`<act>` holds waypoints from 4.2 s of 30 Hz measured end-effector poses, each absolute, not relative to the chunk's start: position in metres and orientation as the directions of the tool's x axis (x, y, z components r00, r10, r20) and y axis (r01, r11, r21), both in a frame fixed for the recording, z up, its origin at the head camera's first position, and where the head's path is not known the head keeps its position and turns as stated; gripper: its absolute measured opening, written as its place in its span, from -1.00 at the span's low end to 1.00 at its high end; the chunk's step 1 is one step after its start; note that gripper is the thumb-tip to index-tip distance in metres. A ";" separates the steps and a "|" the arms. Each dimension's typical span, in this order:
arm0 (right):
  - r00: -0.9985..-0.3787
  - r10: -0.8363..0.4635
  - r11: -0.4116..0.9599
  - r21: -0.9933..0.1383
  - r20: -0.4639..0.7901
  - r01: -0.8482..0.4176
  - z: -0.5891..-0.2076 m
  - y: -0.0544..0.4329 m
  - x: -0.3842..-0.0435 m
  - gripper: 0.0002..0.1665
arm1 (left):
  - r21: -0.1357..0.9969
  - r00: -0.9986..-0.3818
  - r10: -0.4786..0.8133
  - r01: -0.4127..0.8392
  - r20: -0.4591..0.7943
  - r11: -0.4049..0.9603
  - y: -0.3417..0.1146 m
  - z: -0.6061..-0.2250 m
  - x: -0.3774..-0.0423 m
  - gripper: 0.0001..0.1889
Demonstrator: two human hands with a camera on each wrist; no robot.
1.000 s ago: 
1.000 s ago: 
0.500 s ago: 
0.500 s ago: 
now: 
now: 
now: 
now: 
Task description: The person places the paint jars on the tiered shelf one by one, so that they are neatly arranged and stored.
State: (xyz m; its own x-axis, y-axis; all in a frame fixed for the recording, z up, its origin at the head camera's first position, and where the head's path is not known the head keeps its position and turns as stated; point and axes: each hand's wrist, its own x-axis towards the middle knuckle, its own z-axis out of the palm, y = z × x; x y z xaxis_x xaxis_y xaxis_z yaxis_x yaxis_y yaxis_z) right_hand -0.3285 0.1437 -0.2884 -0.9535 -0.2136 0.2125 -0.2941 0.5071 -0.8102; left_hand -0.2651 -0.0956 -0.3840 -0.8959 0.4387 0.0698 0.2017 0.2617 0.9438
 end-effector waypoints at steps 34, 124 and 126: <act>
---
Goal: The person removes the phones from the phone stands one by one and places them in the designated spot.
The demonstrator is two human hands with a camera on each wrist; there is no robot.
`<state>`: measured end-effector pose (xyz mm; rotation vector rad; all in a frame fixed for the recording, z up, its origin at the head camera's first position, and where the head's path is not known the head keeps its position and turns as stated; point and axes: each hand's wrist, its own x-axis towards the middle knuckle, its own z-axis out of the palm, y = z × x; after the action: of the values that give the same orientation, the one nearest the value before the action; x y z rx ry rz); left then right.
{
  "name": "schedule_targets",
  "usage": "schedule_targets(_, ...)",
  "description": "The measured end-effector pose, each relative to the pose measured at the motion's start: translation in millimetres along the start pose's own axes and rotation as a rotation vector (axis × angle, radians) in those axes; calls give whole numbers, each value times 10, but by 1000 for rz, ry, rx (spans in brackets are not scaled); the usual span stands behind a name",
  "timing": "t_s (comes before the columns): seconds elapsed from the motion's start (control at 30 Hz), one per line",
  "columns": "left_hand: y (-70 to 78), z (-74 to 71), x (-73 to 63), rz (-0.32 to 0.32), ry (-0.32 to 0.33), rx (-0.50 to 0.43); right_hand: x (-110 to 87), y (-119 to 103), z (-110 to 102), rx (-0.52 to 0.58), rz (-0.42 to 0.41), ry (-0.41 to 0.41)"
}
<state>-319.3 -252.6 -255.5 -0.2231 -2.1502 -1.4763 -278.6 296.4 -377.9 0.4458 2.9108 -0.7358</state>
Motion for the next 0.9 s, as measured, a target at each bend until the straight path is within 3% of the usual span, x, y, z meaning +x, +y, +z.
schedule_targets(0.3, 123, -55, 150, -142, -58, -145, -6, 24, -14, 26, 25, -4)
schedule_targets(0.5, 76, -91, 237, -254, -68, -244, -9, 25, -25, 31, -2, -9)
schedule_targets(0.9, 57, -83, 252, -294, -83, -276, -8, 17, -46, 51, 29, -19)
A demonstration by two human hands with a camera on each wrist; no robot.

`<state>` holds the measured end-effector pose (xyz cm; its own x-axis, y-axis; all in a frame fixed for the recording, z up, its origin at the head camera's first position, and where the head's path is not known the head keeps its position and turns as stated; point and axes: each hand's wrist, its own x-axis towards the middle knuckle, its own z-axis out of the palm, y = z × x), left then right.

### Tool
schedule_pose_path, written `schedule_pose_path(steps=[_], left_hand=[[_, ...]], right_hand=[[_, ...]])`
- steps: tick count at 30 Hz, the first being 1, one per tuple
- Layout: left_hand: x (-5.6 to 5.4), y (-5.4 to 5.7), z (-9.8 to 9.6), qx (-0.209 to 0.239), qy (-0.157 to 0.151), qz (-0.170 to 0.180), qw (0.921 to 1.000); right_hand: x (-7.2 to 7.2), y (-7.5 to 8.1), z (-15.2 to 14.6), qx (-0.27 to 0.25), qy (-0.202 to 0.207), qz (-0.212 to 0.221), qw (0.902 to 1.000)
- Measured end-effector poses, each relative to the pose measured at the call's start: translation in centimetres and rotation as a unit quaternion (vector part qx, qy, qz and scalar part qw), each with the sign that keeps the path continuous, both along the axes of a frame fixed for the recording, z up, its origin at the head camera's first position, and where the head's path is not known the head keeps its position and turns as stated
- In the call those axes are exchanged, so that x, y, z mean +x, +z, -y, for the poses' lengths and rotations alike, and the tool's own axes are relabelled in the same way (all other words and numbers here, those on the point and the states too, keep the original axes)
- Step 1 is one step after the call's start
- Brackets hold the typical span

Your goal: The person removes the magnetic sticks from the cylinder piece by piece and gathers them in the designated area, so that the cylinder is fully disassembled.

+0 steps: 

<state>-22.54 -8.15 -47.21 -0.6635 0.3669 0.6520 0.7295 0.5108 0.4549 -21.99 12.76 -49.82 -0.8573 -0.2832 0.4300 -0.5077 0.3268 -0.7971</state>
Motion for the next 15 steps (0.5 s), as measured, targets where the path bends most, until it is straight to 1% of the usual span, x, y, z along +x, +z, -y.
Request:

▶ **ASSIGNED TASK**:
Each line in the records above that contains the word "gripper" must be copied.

▶ **EXERCISE OUTPUT**:
`<act>` holds waypoints from 4.2 s of 30 Hz measured end-effector poses, each absolute, not relative to the chunk's start: position in metres and orientation as the directions of the tool's x axis (x, y, z components r00, r10, r20) and y axis (r01, r11, r21), both in a frame fixed for the recording, z up, its origin at the head camera's first position, and where the head's path is not known the head keeps its position and turns as stated; gripper: its absolute measured opening, written as its place in its span, from -1.00 at the span's low end to 1.00 at its high end; the chunk's step 1 is one step after its start; note that gripper is the thumb-tip to index-tip distance in metres. A ";" separates the steps and a "|" the arms. Each dimension's typical span, in this order:
  - gripper: 0.0002..0.1665
  - gripper: 0.0001..0.1889

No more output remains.